DIRECTIONS FOR THIS TASK: The line with "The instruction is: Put" marks the first line to copy, and the line with "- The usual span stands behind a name" marks the last. Transcribe that stretch of the data below exactly, without pictures.
** INPUT FOR THIS TASK follows **
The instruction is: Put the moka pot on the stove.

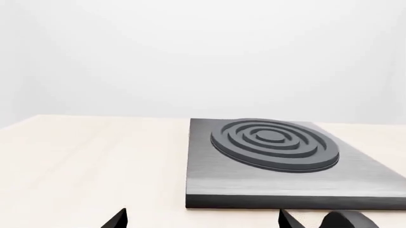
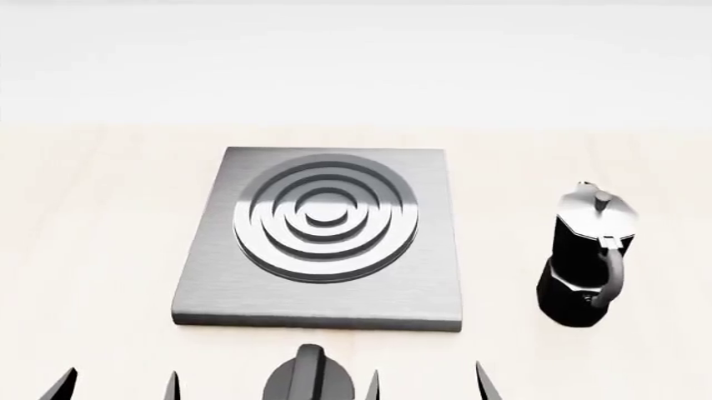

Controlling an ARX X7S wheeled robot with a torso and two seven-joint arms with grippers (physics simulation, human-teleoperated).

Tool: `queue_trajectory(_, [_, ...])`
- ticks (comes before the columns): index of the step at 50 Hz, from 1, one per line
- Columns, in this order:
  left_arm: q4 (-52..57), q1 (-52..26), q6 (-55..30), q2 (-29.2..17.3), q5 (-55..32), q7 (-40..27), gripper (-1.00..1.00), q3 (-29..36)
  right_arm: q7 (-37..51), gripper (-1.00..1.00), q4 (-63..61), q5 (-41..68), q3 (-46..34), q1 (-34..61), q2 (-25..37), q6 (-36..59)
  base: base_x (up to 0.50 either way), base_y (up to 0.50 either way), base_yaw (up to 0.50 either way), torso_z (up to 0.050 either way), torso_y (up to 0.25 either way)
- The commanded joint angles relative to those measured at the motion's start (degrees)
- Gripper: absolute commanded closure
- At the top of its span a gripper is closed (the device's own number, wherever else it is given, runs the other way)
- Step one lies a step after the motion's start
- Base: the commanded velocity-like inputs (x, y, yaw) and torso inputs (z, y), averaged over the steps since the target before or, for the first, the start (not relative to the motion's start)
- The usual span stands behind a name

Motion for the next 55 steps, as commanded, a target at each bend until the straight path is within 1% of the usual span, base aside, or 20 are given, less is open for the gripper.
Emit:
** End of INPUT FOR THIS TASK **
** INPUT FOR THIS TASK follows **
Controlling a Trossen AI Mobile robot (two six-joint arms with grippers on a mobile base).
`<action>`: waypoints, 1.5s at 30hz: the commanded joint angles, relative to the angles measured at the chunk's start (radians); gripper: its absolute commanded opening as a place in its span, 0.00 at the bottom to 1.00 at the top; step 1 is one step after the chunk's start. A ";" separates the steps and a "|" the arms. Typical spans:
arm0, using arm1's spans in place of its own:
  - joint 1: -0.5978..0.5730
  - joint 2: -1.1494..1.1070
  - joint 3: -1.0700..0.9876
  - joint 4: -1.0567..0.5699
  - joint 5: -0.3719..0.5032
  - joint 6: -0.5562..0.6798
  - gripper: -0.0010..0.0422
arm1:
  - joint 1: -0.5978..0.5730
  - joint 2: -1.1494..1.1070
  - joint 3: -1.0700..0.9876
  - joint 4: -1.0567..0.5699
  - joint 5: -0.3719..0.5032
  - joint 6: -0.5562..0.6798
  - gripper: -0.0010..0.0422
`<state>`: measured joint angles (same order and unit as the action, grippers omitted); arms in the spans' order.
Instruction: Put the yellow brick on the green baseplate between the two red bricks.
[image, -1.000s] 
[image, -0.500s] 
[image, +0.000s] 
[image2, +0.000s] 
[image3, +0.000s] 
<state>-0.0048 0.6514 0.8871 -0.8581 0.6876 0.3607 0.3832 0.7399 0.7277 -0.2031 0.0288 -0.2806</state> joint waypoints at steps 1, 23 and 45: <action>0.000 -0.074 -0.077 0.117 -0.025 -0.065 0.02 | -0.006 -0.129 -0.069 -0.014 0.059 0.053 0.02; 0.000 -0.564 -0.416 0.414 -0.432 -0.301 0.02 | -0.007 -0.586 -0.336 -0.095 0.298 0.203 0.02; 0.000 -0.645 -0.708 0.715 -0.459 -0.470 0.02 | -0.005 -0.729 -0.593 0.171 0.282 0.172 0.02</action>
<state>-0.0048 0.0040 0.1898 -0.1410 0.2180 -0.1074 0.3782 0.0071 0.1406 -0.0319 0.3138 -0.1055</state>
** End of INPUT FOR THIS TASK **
SOLUTION TO THE PROBLEM:
The instruction is: Put the moka pot on the stove.


Controlling an ARX X7S wheeled robot with a torso and two seven-joint arms with grippers (physics simulation, human-teleoperated).

Tool: `queue_trajectory(_, [_, ...])`
- ticks (comes before the columns): index of the step at 50 Hz, from 1, one per line
- Columns, in this order:
  left_arm: q4 (-52..57), q1 (-52..26), q6 (-55..30), q2 (-29.2..17.3), q5 (-55..32), q7 (-40..27), gripper (-1.00..1.00), q3 (-29..36)
  right_arm: q7 (-37..51), gripper (-1.00..1.00), q4 (-63..61), q5 (-41..68), q3 (-46..34), q1 (-34..61), q2 (-25..37), q6 (-36..59)
  base: base_x (up to 0.50 either way), base_y (up to 0.50 either way), base_yaw (up to 0.50 either way), torso_z (up to 0.050 either way), torso_y (up to 0.25 either way)
- The commanded joint angles relative to those measured at the motion's start (degrees)
- Gripper: absolute commanded closure
- At the top of its span a gripper is closed (the device's own number, wherever else it is given, runs the other way)
- Step one lies a step after the motion's start
- Base: the commanded velocity-like inputs (x, y, yaw) and torso inputs (z, y), averaged over the steps since the target before or, for the first, the start (not relative to the motion's start)
- The usual span stands behind a name

For this exercise, nothing more remains to be done.